We developed a Standard for Public Code for this purpose. The Standard is a collection of principles to help policy makers, managers, designers, developers and vendors work together to make code that is easy to understand, reuse and maintain.

We also do codebase stewardship, which includes a) reviewing the codebase (and all new additions to it) to make sure it complies with the Standard for Public Code, b) facilitating multi-stakeholder development between public and private organizations, c) helping with marketing to ensure public organizations understand the software and how to implement it, and d) supporting private sector parties to work effectively on these public-sector led software systems.

This will:

  • enable higher quality public services
  • enable the pooling of resources with other public bodies to share the cost of development, maintenance and upgrading
  • build in agility for future growth paths and innovation
  • make solutions more reusable
  • gain international exposure

What becoming a member means

Becoming a member means steering and becoming a co-owner of the association. This includes shaping the governance, operations and financial structure of the Foundation for Public Code.

Members receive voting rights at the General Assembly, where voting rights are proportional to member dues. For example, members vote on which codebases are stewarded by the Foundation for Public Code.

Membership also includes onboarding support to help you get the most out of your membership.

Onboarding includes:

  • supporting your public code projects and codebases
  • introducing you to our network and codebase communities
  • preparing you for your first general assembly

And supporting you with your codebases on:

  • quality of your codebases - understanding how to make them more modular and reusable
  • community for your codebases - understanding how to collaborate better and more openly with other organizations
  • product packaging of your codebases - understanding how to better market and promote your codebases
  • support of your codebases - understanding how to improve your collaboration with the market
  • assessment of your codebases for codebase stewardship

As an association, our members determine how our resources are allocated across members and potential members.

Proposed activities

[public organization] and the Foundation for Public Code will work together to identify appropriate codebases for codebase auditing, certification and stewardship activities.

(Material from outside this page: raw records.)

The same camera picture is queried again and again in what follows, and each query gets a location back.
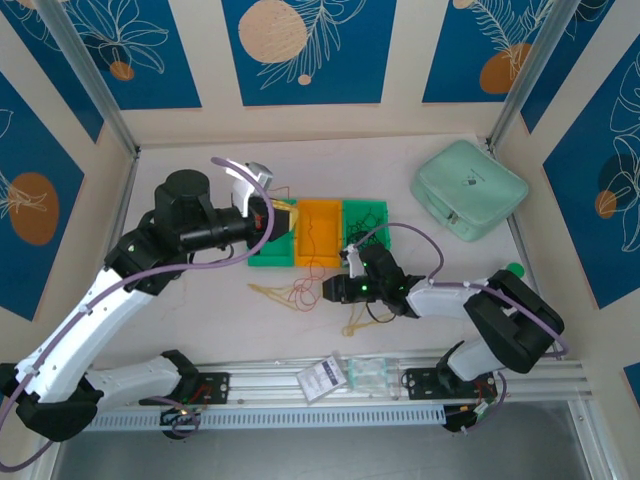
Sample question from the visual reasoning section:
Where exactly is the thin black cable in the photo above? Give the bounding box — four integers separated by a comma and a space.
347, 208, 389, 247
344, 207, 387, 249

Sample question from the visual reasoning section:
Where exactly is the green plastic bin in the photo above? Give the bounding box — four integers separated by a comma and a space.
247, 197, 297, 270
341, 199, 391, 261

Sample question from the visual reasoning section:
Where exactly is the orange plastic bin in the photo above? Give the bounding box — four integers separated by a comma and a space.
293, 198, 346, 270

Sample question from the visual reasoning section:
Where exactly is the clear plastic packet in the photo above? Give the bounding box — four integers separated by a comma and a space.
346, 355, 397, 397

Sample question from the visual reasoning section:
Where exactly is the white label card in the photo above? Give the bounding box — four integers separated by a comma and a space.
295, 355, 347, 402

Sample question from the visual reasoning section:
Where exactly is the mint green zipper pouch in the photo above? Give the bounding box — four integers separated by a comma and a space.
409, 138, 530, 245

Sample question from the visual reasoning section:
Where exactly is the black base electronics module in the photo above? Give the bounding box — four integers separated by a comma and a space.
443, 402, 496, 436
158, 402, 202, 441

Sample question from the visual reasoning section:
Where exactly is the aluminium table side rail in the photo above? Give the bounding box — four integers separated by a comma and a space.
102, 147, 142, 281
504, 214, 534, 274

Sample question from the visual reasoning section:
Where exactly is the purple robot arm cable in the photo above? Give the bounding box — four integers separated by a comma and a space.
0, 156, 275, 472
355, 222, 571, 435

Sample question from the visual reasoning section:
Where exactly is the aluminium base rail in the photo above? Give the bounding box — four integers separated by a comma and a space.
84, 349, 586, 409

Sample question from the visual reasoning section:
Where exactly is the grey slotted cable duct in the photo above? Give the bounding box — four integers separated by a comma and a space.
87, 405, 446, 432

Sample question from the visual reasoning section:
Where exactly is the aluminium corner post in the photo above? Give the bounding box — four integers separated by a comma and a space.
35, 0, 141, 157
484, 0, 585, 149

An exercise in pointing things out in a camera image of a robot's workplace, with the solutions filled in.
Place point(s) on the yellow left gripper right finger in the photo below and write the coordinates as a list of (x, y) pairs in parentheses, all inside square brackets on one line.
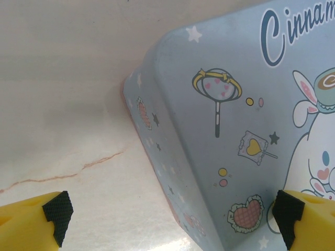
[(311, 225)]

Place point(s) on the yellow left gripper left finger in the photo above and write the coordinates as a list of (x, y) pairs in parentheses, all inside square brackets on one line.
[(28, 225)]

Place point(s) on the light blue cartoon pouch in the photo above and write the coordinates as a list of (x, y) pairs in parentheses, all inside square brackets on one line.
[(222, 117)]

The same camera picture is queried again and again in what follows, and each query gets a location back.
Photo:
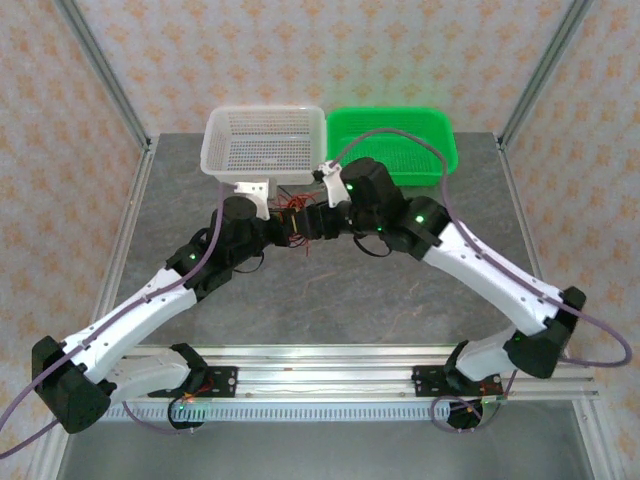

The Foundation for Public Code’s activities will include:

  • audits to help comply with the Standard for Public Code on every pull request
  • training and workshops to develop better reusable codebases as well as working with the community
  • events and regular calls to integrate a community
  • connecting relevant members of this or other communities in order to increase uptake and contributions
  • storytelling and marketing of the project based on best practices and research to support reuse
  • providing prospective reusers and contributors with a helpdesk to answer their questions on issues ranging from installations to procurement
  • help with creating budgets and framing costs for [public organization]’s activities outlined below

Membership benefits and successful codebase stewardship are directly linked to committing time and budget to:

  • providing in-kind contributions of staff time to continue to shape the Foundation for Public Code’s governance model, membership and financial structure
  • making all code and policy contributions compliant with the Standard for Public Code
  • making selected code and policy contributions, as well as the entire projects, reusable by others
  • partaking in the community in order to further develop and help others reuse the codebase
  • supporting product marketing and access to other organizations in order to enable reuse
  • offering organizational knowledge on procurement and technology to help others reuse the codebase
  • providing structural feedback on how to improve codebase stewardship activities as well as the Standard for Public Code

Next steps

  1. Agree membership dues.
  2. Review the membership contract and the articles of association, and let us know whether your organization is able to agree to these.
  3. Organize follow up meeting with [name] to finalize this proposal and clarify any questions about the contract.
  4. Sign contract and send back to [name].